### WORK TASK
Only these lines of the data below are wanted: the one with "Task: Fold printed", the one with "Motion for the", and any lines between them, each repeated exactly.

* * * * * * *

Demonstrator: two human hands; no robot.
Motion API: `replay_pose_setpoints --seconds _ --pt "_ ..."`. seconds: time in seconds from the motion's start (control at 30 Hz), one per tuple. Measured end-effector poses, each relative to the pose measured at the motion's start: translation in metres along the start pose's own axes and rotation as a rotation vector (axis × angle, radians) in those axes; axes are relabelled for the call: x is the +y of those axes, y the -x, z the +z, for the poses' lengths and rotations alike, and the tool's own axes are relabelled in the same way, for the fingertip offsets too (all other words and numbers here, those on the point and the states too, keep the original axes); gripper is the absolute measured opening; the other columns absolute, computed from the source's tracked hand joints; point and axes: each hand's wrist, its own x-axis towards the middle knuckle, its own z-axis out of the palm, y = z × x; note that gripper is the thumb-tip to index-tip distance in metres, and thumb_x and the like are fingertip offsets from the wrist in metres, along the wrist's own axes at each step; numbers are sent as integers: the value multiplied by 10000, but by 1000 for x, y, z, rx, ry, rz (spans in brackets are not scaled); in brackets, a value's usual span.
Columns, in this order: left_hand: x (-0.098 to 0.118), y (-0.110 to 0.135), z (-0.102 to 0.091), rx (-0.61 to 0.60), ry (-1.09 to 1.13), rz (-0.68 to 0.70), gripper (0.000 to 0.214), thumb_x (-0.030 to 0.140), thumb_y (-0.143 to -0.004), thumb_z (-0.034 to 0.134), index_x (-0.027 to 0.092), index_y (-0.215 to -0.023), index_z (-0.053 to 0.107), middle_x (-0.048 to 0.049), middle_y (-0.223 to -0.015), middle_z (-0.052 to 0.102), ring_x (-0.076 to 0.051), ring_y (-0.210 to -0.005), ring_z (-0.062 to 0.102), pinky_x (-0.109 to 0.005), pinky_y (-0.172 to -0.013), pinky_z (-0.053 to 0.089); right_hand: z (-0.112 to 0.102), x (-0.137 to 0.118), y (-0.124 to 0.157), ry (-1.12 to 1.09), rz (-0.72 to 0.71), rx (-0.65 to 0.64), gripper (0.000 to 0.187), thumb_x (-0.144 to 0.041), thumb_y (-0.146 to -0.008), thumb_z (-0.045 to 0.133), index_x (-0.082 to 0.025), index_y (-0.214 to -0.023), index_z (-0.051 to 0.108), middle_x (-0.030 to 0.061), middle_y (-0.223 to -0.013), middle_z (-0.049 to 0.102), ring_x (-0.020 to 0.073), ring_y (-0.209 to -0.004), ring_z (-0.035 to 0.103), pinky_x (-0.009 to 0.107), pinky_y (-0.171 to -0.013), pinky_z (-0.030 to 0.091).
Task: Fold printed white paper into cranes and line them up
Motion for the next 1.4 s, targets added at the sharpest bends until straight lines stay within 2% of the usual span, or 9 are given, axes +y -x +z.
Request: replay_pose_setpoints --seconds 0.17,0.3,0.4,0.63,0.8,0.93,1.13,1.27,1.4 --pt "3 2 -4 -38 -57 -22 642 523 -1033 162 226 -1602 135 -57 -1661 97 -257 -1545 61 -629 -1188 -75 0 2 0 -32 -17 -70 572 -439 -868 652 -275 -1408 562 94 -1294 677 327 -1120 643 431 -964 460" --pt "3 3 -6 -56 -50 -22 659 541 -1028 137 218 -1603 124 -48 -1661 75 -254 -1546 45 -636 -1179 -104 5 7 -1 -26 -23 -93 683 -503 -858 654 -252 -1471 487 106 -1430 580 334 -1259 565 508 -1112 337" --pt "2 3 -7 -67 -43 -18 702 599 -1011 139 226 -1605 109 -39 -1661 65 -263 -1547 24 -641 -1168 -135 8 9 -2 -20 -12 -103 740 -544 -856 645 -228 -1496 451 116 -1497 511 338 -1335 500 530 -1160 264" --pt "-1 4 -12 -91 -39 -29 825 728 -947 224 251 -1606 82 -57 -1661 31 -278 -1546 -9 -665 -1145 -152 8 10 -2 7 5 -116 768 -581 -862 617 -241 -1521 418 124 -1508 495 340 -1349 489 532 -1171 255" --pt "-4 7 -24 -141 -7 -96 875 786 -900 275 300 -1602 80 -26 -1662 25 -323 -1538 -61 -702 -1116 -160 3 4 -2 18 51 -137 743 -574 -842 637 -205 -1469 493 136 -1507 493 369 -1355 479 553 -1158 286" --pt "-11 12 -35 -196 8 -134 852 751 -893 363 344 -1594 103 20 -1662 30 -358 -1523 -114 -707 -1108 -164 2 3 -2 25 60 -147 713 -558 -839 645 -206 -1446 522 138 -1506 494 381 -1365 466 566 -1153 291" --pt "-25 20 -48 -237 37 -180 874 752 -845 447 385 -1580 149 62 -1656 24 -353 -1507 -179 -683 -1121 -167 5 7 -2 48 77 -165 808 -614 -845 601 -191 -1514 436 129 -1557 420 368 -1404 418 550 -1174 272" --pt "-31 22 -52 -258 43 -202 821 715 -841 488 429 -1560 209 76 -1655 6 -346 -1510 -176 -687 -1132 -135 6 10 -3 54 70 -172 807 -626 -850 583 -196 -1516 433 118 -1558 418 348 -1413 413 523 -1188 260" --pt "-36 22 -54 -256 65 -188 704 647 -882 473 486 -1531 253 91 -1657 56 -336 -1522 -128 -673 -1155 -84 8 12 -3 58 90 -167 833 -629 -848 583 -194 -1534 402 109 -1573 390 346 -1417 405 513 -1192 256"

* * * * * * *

### REPLY
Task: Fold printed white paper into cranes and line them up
Motion for the next 1.4 s, targets added at the sharpest bends until straight lines stay within 2% of the usual span, or 9 are given, axes +y -x +z.

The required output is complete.